The current algo does something similar: instead of judging the best candidate in just one pass, it does a few iterations, shrinking the candidates list in half and increasing sampling time on every pass. In theory, the right candidate will float up to the top. When it's not - something is, again, not right. When folks post their logs here for such cases and then confirm their pin, I don't remember seeing the right values in top-3 or so.

The highlighted is a critical part. If B0 & B1 are not consistent in some way, continuing is futile.

In a previous post I suggested using consistent B0 & B1 then cycling a list of B1 weights that has been sorted by probability ( from the short lists ) . The idea is that it B1 should be near the top of the list. It should not take as much time to find the correct weight for B1.

[Sh4rp]

Well I gave it a few more tries but gave up due too the low temperatures around here.

It was actually kind of nice to have the dialogue and type in some numbers to shorten the time. However I think just as vtl said that I might still have a hardware problem.

Is there anything I can improve here? Of course I added the gnd between OBD and Teensy.

If not I will have to get some CF160. Maybe somebody here in Europe who got some laying around?

[vtl]

Do you still see/hear car glitches, like clicking relays?

[Sh4rp]

No not any more. The cracking process is running fine and the deviation is not so big anymore like I said but it’s still lacking the consistency. Pretty sure about 28 being the first but you all made me insecure about that again

[vtl]

Collect the logs the next time? 3 runs, up to and including third byte.

Also what's your VIN voltage on teensy?

[RickHaleParker]

If not I will have to get some CF160. Maybe somebody here in Europe who got some laying around?

If you cannot find some Bosch CF160s in Europe Look for NXP TJA1048 which is a third generation, 5V, dual high-speed CAN transceiver in a self contained package.
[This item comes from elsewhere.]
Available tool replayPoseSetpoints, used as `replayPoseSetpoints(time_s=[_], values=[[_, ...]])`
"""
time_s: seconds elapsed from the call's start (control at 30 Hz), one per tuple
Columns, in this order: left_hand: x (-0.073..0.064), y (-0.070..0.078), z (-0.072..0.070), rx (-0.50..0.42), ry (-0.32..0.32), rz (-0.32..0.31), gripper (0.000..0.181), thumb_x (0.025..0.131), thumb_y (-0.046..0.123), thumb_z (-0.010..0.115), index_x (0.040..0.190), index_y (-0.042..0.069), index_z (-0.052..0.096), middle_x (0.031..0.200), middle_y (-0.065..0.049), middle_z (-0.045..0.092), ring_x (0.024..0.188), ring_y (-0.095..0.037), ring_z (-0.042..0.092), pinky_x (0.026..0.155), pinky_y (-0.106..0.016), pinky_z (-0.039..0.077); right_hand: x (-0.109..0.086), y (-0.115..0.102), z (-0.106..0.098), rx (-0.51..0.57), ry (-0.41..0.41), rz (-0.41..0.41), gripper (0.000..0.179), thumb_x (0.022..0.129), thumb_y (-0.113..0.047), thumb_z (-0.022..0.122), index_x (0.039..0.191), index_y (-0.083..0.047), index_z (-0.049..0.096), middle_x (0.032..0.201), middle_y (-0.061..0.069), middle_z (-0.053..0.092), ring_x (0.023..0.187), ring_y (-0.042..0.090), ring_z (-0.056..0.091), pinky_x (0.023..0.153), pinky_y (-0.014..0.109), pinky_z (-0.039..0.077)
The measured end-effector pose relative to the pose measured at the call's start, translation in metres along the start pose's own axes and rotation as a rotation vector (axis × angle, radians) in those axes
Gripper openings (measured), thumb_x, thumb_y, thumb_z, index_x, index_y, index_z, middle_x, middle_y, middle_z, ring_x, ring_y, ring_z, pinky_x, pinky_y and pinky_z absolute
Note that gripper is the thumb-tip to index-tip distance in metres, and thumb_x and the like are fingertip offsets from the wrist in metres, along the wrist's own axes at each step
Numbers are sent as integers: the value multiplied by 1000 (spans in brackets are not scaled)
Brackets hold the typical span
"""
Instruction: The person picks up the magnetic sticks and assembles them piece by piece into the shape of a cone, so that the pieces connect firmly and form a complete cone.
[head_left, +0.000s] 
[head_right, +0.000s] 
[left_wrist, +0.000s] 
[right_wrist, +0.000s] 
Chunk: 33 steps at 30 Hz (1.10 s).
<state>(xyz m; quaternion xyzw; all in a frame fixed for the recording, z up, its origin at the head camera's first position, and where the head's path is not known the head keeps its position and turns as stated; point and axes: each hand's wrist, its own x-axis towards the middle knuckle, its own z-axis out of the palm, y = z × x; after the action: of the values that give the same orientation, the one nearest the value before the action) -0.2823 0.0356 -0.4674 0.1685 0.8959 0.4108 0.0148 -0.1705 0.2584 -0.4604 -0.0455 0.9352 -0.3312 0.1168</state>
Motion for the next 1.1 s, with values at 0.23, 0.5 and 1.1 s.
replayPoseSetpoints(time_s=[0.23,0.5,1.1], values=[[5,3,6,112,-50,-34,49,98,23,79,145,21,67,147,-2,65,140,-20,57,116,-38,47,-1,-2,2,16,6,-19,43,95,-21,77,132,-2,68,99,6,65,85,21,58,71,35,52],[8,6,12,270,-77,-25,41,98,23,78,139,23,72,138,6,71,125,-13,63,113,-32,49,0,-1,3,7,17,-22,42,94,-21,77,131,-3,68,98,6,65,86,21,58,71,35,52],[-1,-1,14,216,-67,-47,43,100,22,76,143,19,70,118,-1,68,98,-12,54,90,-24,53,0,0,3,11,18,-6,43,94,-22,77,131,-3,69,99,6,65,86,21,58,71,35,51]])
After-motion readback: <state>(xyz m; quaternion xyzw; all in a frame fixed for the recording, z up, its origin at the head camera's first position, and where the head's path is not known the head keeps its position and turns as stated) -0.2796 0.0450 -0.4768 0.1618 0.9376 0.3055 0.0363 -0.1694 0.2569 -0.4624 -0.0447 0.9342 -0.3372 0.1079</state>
You need only one. Data rates up to 5 Mbit/s. VIO input allows for direct interfacing with 3 V to 5 V microcontrollers.

I am think about getting some an build some plug and play CAN shields for the Teensy 4.0 then sell them. Might get some people that can code but cannot solder involved.

Don't upload you logs as Rich Text Format (.rtf ). It screws up the format when view in LibreOffice Writer and makes it hard to read.
A simple text file like the build in Windows Notepad works better.

[vtl]

I am think about getting some an build some plug and play CAN shields for the Teensy 4.0 then sell them. Might get some people that can code but cannot solder involved.

Do a PCB at easyeda.com. Then anyone can order them etched, soldered and shipped for like $10/piece (+ Teensy).